# [EXTRACTED DATA]
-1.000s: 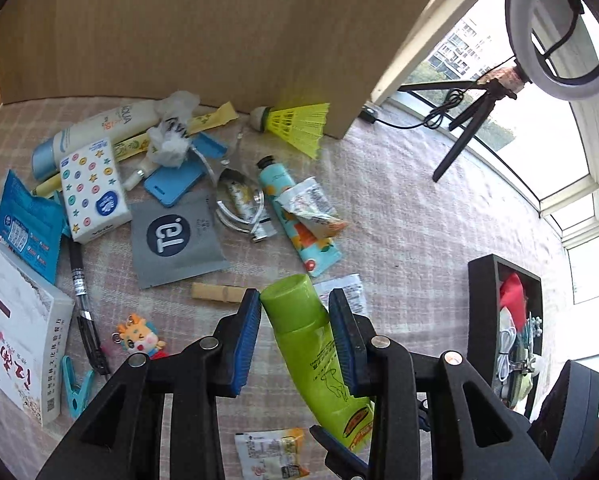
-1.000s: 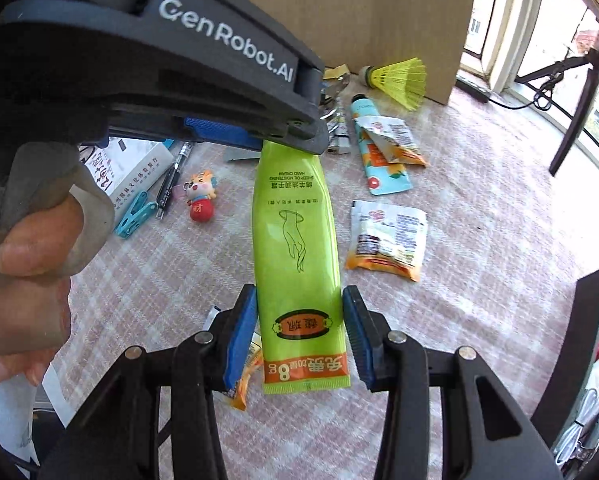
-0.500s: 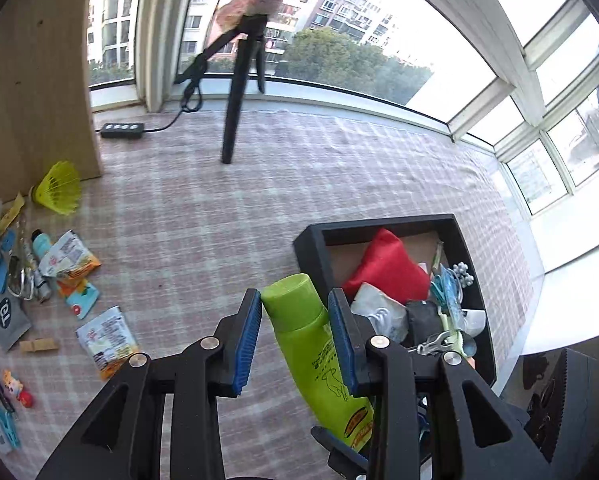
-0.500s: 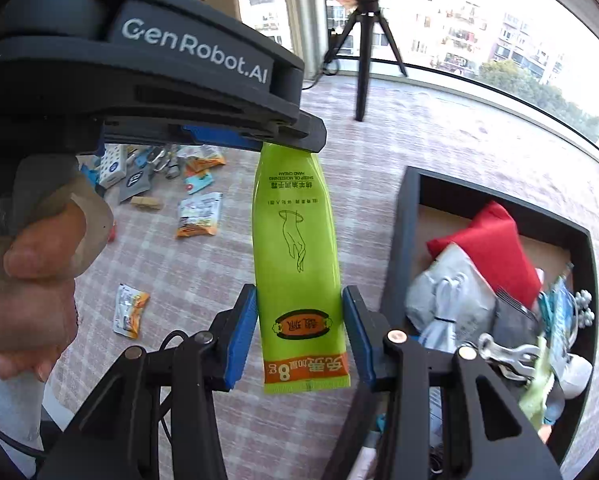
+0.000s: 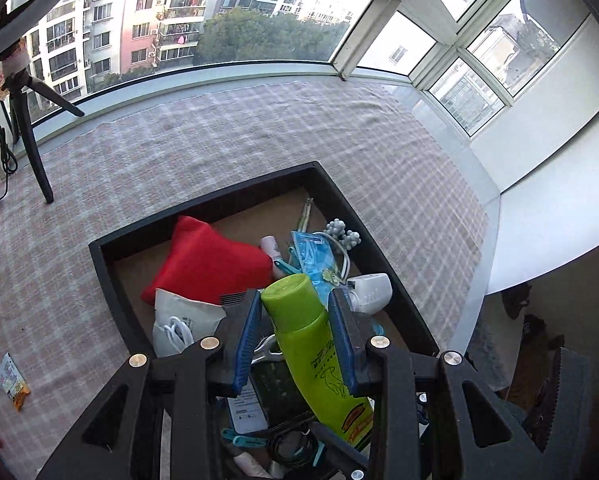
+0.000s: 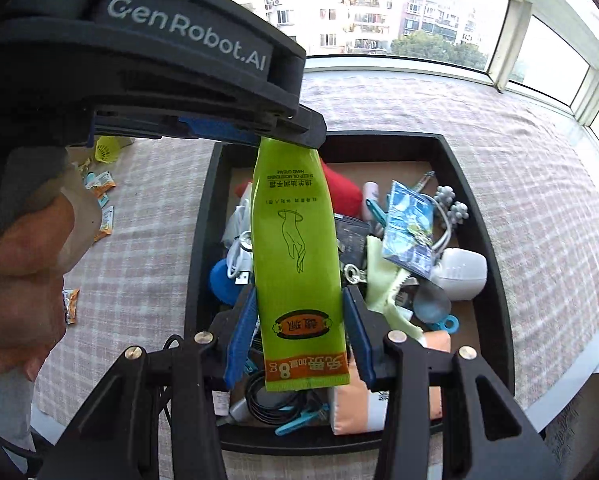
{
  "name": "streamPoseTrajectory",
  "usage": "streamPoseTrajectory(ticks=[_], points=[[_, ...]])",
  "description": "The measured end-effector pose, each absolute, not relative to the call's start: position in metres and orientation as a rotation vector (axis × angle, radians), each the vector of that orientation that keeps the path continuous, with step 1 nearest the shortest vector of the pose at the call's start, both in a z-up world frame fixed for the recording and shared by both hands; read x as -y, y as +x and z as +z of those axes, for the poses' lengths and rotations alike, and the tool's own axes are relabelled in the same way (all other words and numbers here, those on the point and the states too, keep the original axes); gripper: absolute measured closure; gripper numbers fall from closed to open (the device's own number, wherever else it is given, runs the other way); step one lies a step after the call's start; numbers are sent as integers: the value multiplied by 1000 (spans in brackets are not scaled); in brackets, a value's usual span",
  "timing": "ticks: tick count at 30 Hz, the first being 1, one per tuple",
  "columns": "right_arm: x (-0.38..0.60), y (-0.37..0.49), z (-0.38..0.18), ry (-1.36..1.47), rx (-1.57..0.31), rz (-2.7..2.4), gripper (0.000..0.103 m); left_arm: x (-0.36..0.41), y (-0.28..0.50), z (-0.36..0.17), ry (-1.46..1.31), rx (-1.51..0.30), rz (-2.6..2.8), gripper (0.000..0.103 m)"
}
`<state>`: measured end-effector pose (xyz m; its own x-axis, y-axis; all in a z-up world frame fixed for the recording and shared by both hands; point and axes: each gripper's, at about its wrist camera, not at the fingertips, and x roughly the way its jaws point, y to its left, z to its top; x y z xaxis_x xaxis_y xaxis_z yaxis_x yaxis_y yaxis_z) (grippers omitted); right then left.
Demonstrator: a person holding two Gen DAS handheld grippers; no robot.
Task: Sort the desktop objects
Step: 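Carry the green tube over the black tray and open the right tool, then move both tools back over the pile of items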
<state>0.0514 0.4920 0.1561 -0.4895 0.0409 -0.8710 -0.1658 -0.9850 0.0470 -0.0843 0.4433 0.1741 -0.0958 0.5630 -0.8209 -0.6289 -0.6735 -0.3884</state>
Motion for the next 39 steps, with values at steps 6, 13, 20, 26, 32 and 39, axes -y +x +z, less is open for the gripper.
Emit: streamPoseTrajectory(ticks=[6, 13, 20, 26, 32, 39], points=[[-530, 73, 161, -1467, -360, 2512, 54, -443, -76, 177, -1351, -127, 1893, 51], [-521, 73, 164, -1464, -364, 2532, 54, -398, -86, 164, -1403, -124, 1960, 52], [-484, 49, 156, -1535, -331, 2592, 52, -329, -102, 153, -1450, -94, 2065, 52], [-440, 21, 153, -1602, -252, 2674, 52, -257, -118, 147, -1482, -55, 2187, 52], [-394, -5, 150, -1666, -171, 2750, 52, -178, -134, 141, -1531, 26, 2295, 52], [-332, -30, 148, -1727, -86, 2848, 52, -85, -140, 130, -1594, 92, 2406, 52]])
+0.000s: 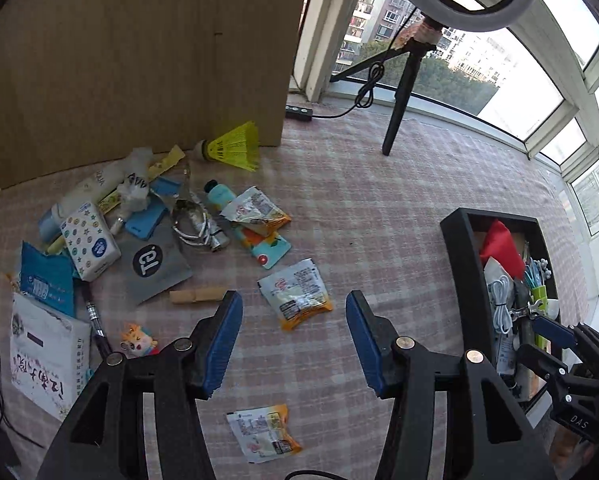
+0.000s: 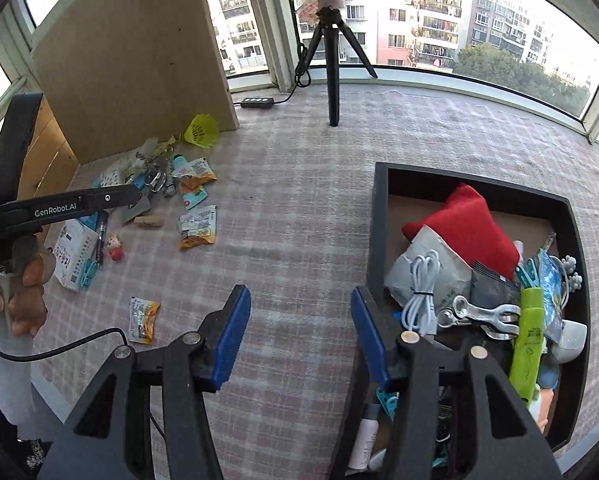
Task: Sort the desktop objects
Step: 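Move both tools back over the pile of items, then grasp the white printed tissue box with the right tool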
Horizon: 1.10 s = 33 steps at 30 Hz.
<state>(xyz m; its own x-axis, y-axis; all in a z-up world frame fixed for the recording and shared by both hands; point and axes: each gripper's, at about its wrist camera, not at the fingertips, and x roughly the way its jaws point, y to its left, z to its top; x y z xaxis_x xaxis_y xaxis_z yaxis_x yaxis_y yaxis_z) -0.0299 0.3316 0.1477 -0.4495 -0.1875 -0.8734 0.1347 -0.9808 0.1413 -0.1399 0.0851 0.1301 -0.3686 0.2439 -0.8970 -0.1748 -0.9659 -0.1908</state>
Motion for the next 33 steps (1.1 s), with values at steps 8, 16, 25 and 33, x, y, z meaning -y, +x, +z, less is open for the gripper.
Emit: streamPoseTrajectory(ticks=[8, 16, 25, 33], points=[[-230, -52, 146, 1461, 7, -2360, 52, 42, -135, 120, -1668, 200, 2554, 52], [-123, -67, 127, 1464, -31, -2202, 52, 149, -117, 103, -1774, 220, 2660, 52], [-21, -74, 95, 1498, -105, -2065, 52, 213, -108, 77, -1822, 287, 2646, 53], [23, -78, 79, 1510, -202, -2073, 54, 217, -110, 57, -1828, 266, 2558, 53]])
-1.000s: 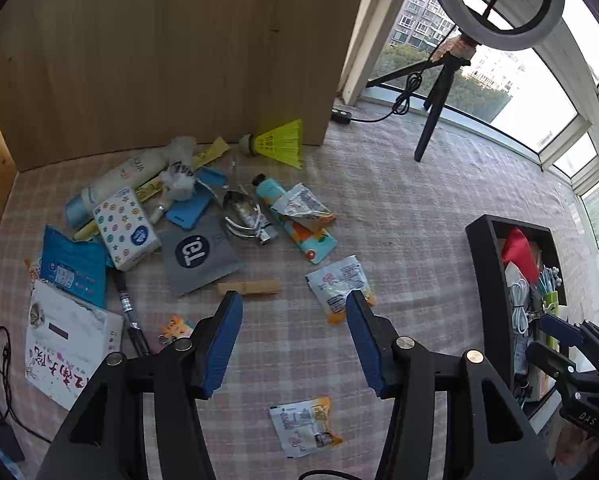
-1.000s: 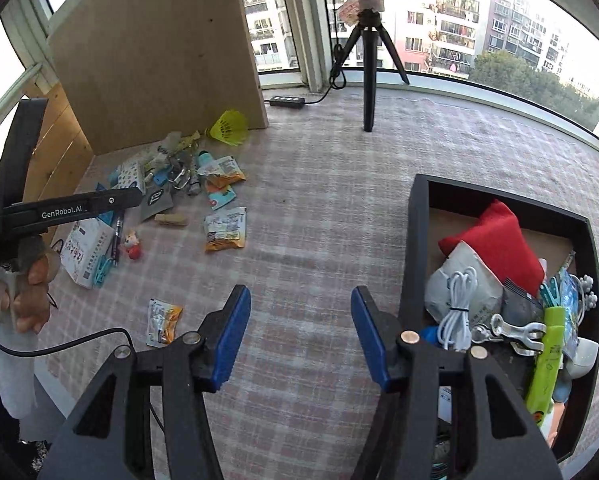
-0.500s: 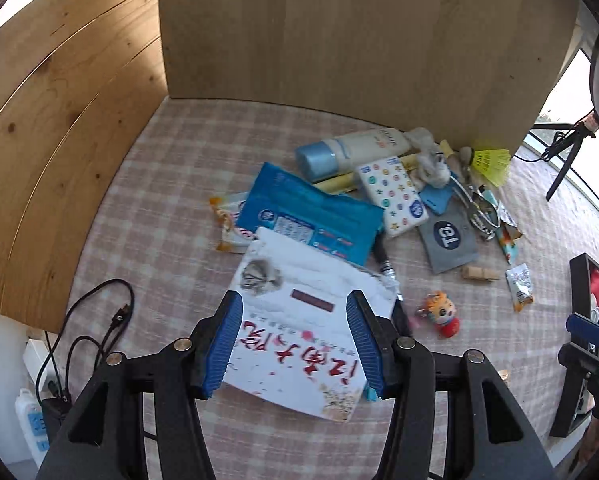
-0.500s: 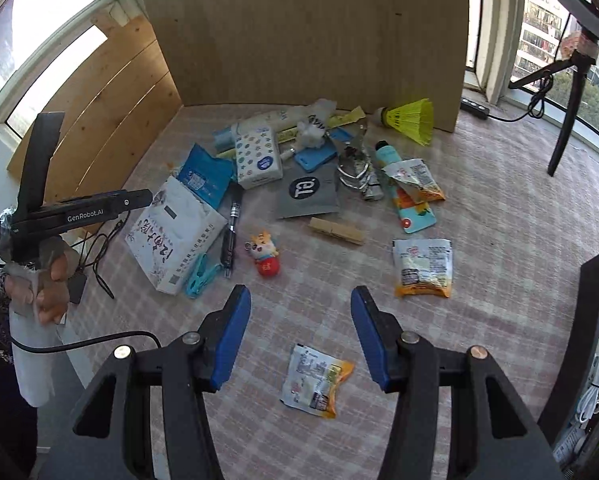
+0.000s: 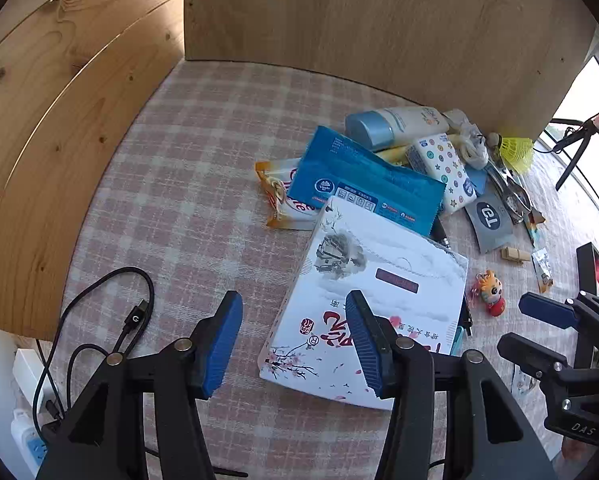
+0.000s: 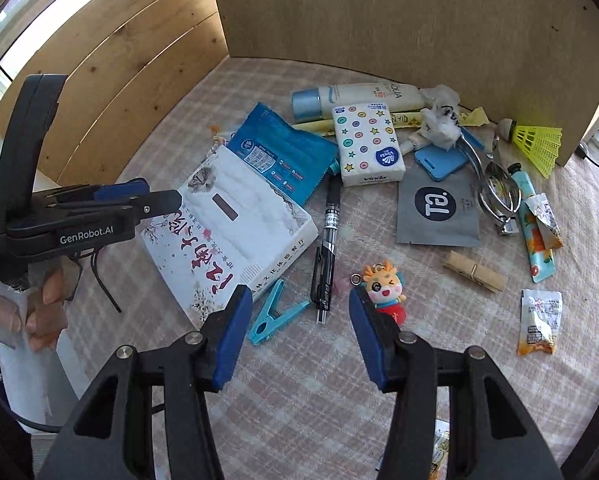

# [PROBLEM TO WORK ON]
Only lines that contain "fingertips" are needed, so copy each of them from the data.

# [TASK OUTPUT]
`<state>`: measured end-effector pose (xyz m; its own x-axis, y-axis; all in a z-up world frame fixed for the recording and shared by both hands; point and axes: each gripper's, at about its wrist camera, not at the fingertips, and x roughly the way its jaws point, y to its left, z to its top; x y z xaxis_x xaxis_y xaxis_z yaxis_x yaxis_y yaxis_z) (grippers omitted); right then left.
<state>(xyz m; its own x-axis, y-axis; all in a z-up world frame fixed for the recording and shared by both hands; point and axes: each gripper's, at about its wrist camera, not at the fingertips, and x roughly the way its jaws point, y to its left, z to its top; x y z xaxis_x xaxis_y xaxis_z yaxis_x yaxis_y yaxis_z) -0.0299 0.3316 0.1477 -0.4495 -0.1875 -0.8734 0.1347 -0.9808 0.1413 -0.1399 0.0851 0.1301 -0.3686 0.2439 -0.8970 -0.1748 -0.9659 -0.1908</state>

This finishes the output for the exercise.